### Exercise goal
Return, from the material below, each line in which the word "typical" is present.

===== Excerpted data

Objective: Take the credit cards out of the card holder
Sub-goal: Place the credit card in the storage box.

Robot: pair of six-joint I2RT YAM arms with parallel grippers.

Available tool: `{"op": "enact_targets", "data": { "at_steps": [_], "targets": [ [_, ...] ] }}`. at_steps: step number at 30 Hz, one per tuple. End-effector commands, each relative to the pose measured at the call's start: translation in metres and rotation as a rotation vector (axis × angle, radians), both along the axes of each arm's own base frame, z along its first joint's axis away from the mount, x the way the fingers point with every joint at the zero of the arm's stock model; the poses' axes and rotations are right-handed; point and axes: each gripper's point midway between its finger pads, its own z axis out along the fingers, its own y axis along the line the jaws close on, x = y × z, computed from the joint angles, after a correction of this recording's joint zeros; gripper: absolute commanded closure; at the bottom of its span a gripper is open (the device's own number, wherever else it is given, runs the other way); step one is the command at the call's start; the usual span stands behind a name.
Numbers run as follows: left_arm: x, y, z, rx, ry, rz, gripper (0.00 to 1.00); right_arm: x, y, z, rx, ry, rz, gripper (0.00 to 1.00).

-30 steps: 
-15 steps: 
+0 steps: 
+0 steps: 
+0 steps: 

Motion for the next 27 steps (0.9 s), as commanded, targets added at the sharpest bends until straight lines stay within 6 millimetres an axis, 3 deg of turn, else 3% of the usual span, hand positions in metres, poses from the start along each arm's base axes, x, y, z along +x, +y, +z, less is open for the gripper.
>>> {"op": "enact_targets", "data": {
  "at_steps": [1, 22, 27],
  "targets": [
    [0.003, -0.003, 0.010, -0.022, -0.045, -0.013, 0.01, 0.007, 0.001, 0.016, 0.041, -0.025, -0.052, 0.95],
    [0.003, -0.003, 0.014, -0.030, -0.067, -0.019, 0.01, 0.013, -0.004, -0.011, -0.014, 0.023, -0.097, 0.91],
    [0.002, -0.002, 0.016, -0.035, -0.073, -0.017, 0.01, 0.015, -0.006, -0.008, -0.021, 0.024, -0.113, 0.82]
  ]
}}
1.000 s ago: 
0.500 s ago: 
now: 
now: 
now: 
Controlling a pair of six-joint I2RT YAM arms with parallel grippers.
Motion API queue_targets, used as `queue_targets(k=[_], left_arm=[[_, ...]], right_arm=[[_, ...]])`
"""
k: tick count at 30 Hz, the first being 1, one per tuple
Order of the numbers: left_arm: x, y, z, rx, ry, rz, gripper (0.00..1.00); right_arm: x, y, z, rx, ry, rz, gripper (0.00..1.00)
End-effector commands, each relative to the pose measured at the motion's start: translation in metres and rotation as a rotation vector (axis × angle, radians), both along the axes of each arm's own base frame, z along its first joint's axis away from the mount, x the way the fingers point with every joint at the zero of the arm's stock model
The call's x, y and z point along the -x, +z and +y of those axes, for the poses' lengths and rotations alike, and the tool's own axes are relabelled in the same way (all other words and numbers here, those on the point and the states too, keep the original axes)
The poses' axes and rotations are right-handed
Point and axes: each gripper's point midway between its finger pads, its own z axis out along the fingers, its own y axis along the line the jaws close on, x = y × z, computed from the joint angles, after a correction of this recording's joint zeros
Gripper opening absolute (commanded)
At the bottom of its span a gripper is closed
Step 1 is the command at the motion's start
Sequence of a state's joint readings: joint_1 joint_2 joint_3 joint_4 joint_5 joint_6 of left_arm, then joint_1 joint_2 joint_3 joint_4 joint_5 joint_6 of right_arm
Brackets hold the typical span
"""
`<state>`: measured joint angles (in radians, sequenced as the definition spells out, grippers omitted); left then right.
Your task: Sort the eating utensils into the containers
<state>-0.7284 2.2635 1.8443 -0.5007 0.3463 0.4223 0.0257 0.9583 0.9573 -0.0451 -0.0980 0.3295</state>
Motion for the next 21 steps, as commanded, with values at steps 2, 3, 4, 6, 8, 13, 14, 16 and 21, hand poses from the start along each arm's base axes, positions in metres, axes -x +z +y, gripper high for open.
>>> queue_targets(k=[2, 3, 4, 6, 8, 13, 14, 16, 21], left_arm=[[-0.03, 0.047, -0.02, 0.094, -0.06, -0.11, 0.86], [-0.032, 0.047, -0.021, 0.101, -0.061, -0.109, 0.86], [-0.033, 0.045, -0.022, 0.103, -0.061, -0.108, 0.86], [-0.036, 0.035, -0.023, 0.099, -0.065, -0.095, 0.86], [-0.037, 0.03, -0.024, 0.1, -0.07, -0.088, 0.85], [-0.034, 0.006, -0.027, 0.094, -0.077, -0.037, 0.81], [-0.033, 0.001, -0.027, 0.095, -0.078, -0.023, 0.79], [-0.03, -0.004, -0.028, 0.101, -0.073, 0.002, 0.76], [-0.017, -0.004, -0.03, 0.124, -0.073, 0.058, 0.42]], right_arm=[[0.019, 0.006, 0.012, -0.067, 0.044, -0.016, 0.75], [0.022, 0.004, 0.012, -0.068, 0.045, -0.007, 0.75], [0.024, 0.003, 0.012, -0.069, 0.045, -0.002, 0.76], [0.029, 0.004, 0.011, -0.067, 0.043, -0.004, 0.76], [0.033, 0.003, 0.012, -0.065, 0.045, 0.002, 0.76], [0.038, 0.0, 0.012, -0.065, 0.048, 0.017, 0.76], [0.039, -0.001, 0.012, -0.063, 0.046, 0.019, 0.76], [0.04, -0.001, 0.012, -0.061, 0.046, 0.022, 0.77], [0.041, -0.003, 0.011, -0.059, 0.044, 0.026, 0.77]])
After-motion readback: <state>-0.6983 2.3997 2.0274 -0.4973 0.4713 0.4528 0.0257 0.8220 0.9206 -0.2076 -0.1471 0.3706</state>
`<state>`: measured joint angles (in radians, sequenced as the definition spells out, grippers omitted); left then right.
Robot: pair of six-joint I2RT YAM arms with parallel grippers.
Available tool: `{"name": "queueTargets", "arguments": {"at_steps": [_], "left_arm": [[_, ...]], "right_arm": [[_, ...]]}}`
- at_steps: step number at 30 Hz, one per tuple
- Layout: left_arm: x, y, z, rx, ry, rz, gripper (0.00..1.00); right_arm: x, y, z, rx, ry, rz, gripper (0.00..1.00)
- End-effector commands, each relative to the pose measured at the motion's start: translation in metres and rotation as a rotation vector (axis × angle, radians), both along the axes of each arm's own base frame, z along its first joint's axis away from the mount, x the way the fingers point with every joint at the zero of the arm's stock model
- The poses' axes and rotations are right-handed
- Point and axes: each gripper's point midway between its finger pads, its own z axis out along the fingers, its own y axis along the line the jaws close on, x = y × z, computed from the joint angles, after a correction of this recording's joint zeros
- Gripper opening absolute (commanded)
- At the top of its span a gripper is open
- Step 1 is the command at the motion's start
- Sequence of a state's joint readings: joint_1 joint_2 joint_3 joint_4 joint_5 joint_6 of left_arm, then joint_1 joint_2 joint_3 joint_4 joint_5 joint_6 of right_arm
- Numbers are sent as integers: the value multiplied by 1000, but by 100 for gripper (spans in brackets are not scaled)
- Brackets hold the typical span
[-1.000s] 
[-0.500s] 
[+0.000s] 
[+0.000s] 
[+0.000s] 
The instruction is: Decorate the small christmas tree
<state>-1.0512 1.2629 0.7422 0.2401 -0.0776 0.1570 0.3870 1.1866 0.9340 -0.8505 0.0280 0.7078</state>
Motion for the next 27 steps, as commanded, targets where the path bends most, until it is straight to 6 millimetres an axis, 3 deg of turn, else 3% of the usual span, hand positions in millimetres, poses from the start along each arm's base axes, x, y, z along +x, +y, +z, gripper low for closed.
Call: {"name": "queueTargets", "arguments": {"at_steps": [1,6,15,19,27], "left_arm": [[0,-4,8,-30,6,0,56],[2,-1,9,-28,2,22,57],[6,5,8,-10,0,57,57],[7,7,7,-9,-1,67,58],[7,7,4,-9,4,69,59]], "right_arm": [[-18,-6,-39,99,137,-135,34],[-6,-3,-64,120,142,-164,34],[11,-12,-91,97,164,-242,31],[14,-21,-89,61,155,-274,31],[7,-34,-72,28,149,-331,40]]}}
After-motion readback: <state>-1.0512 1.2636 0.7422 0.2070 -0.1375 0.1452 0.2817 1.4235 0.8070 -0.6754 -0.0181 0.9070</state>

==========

### Answer for the task
Brackets hold the typical span
- Brackets hold the typical span

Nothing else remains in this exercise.